Whisper "hallucinates" text during silence EnableVad is false Enable VAD (EnableVad = true, the default) so Whisper only runs on detected speech, not fixed windows that may be silent.
Transcription lags behind live audio Whisper is slower than real time on the current hardware/model size Choose a smaller WhisperModelSize/model file, or use Provider = CUDA on a machine with an NVIDIA GPU.
Segments are cut off mid-sentence SileroVadSettings.MaxSpeechMs force-cuts a long continuous utterance This is a deliberate bound (default 15 s) so one in-flight transcription can't grow unbounded; raise MaxSpeechMs if your scenario needs longer uninterrupted segments and can tolerate the larger bound.
No audio reaches the block on VideoCaptureCoreX/MediaPlayerCoreX Audio chain not built (missing Audio_Source/Audio_Play) See VideoCaptureCoreX live microphone transcription and MediaPlayerCoreX file transcription above.
.srt/.vtt file is empty Segments never finalized, or wrong path Confirm OutputSrtPath/OutputVttPath point to a writable path and that speech was actually detected; only final segments are written.

Frequently Asked Questions

Does SpeechToTextBlock require an internet connection?

No — transcription runs fully on-device through Whisper.net/GGML; the model files are downloaded once by your application (or bundled), not called per-request over the network.
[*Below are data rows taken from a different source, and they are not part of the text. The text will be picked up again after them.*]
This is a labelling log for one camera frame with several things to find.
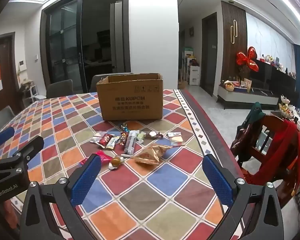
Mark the purple gold wrapped candy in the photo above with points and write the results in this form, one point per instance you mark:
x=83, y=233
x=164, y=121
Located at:
x=123, y=139

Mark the long silver snack packet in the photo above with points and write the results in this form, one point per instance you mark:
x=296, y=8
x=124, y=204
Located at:
x=130, y=143

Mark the dark interior door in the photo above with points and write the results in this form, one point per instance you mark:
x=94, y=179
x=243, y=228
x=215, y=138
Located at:
x=208, y=55

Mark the golden round wrapped candy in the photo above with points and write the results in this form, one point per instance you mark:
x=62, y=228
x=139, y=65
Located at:
x=115, y=161

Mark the white gold-edged snack packet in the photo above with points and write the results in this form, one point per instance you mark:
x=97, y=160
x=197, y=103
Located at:
x=112, y=143

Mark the small grey white packet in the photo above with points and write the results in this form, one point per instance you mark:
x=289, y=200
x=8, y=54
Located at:
x=173, y=134

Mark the round brown wrapped candy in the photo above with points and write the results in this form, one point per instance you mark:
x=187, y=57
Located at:
x=153, y=135

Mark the black sideboard cabinet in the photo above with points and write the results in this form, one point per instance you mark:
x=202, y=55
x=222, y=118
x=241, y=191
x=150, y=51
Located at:
x=277, y=77

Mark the gold clip wall decoration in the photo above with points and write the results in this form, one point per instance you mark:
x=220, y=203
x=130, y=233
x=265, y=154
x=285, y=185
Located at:
x=235, y=31

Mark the blue twist-wrapped candy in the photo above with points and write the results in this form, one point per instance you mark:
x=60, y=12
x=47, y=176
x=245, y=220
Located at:
x=125, y=127

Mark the pink red snack packet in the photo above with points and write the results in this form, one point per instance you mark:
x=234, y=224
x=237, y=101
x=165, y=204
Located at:
x=103, y=156

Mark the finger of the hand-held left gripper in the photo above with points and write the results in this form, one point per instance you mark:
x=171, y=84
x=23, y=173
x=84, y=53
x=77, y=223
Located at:
x=3, y=136
x=27, y=145

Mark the white low cabinet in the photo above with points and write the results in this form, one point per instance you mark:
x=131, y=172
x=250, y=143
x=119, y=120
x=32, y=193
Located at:
x=247, y=97

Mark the dark green garment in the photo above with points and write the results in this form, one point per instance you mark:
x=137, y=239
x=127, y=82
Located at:
x=252, y=115

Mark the clear cracker packet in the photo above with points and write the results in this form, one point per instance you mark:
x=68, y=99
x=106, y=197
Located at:
x=178, y=141

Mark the brown wooden chair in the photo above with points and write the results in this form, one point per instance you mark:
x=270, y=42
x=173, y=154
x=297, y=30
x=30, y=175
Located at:
x=262, y=142

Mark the brown wooden door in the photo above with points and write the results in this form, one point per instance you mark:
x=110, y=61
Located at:
x=7, y=62

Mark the checkered colourful tablecloth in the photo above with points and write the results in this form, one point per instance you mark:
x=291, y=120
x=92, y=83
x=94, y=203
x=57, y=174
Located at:
x=155, y=177

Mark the dark wood wall panel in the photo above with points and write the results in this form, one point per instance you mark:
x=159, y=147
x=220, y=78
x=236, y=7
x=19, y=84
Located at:
x=228, y=55

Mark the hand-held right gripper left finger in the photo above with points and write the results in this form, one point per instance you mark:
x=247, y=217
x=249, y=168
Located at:
x=87, y=180

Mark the clear pink-edged snack packet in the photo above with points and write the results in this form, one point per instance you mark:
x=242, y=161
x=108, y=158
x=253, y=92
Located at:
x=96, y=139

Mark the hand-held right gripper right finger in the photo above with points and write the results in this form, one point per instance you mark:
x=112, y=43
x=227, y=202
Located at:
x=218, y=183

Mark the black glass sliding door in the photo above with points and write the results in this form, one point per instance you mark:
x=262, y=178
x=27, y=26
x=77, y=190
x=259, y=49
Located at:
x=62, y=45

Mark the white storage shelf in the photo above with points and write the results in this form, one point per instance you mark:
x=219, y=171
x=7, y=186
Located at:
x=193, y=70

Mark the small fruit basket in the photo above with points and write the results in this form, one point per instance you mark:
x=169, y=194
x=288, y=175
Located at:
x=229, y=85

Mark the white gold decorative dish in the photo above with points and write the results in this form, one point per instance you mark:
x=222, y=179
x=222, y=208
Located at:
x=287, y=108

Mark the grey dining chair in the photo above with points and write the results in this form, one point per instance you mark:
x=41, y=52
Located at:
x=95, y=81
x=60, y=88
x=1, y=118

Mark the brown cardboard box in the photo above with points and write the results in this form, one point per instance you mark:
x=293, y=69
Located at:
x=130, y=100

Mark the light green small packet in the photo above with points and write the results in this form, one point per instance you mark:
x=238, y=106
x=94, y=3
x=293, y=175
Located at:
x=141, y=136

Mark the tan crumpled snack bag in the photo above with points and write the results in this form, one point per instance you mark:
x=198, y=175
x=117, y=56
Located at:
x=148, y=155

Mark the red bow balloon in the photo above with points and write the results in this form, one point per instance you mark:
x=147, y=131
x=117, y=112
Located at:
x=247, y=58

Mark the red scarf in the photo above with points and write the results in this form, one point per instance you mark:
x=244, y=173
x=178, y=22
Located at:
x=282, y=152

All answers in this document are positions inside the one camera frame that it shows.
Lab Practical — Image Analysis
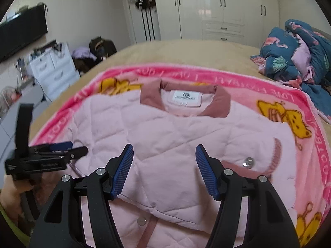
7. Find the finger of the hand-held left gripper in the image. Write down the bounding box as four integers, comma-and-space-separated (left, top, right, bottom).
52, 146, 88, 161
32, 142, 73, 152

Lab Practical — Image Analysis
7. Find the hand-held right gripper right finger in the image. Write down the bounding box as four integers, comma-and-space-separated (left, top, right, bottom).
195, 145, 302, 248

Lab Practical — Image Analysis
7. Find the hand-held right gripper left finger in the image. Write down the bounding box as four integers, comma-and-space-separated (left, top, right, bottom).
28, 143, 135, 248

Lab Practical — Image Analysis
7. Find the pink quilted jacket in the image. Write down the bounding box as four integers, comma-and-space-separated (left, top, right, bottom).
66, 79, 298, 248

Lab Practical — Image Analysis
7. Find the person's left hand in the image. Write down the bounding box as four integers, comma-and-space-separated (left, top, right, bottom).
0, 178, 52, 225

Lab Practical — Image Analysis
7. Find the grey low cabinet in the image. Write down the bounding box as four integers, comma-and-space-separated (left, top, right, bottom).
0, 83, 52, 161

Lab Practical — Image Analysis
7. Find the white drawer cabinet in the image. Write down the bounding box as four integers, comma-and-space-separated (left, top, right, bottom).
26, 43, 80, 101

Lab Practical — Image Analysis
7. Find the light purple cloth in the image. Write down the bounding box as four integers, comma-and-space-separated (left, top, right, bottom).
72, 47, 96, 60

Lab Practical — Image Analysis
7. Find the dark brown bag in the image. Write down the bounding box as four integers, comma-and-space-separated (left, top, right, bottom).
89, 37, 117, 62

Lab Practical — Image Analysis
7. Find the pink printed blanket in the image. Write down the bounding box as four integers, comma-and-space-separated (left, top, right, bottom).
28, 66, 331, 248

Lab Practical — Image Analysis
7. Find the beige bed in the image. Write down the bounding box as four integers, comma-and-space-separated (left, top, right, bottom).
31, 39, 331, 124

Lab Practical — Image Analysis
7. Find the blue flamingo print quilt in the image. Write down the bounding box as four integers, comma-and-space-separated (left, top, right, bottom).
249, 19, 331, 124

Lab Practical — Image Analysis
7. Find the white door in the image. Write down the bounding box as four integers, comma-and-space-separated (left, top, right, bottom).
125, 0, 159, 44

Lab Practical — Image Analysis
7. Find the white wardrobe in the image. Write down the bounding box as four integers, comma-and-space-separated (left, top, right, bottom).
152, 0, 281, 48

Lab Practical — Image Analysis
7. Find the black power cable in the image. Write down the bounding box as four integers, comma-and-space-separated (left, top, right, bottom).
34, 77, 52, 102

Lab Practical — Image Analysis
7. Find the black wall television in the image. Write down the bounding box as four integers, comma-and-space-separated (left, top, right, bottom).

Which languages does it support?

Whisper is multilingual — set Language to an ISO 639-1 code, or leave it "auto" to let Whisper detect the spoken language automatically.

Can I translate speech to English captions instead of transcribing the source language?

Yes — set SpeechToTextSettings.Task = SpeechToTextTask.Translate.

How do I get live on-screen subtitles instead of just an event?

Wire SubtitleRenderer.OnSpeechRecognized as the block's event handler against an OverlayManagerBlock — see SubtitleRenderer — on-screen captions. If you only need SRT/VTT files, set OutputSrtPath/OutputVttPath instead.

Which Whisper model size should I use?

Start with Base (the default) for real-time CPU transcription. Move to Small/Medium/LargeV3 (or their quantized variants) for higher accuracy if you have a GPU or can tolerate slower-than-real-time processing; see the Whisper model sizes table for the full trade-off.

Demos

Dedicated VideoCaptureCoreX/MediaPlayerCoreX live-subtitles demos (Capture Live Subtitles X, Capture Live Subtitles X WPF, Player Live Subtitles X, Player Live Subtitles X WPF) are in the SDK's demo set and will be linked here once published to the public samples repository.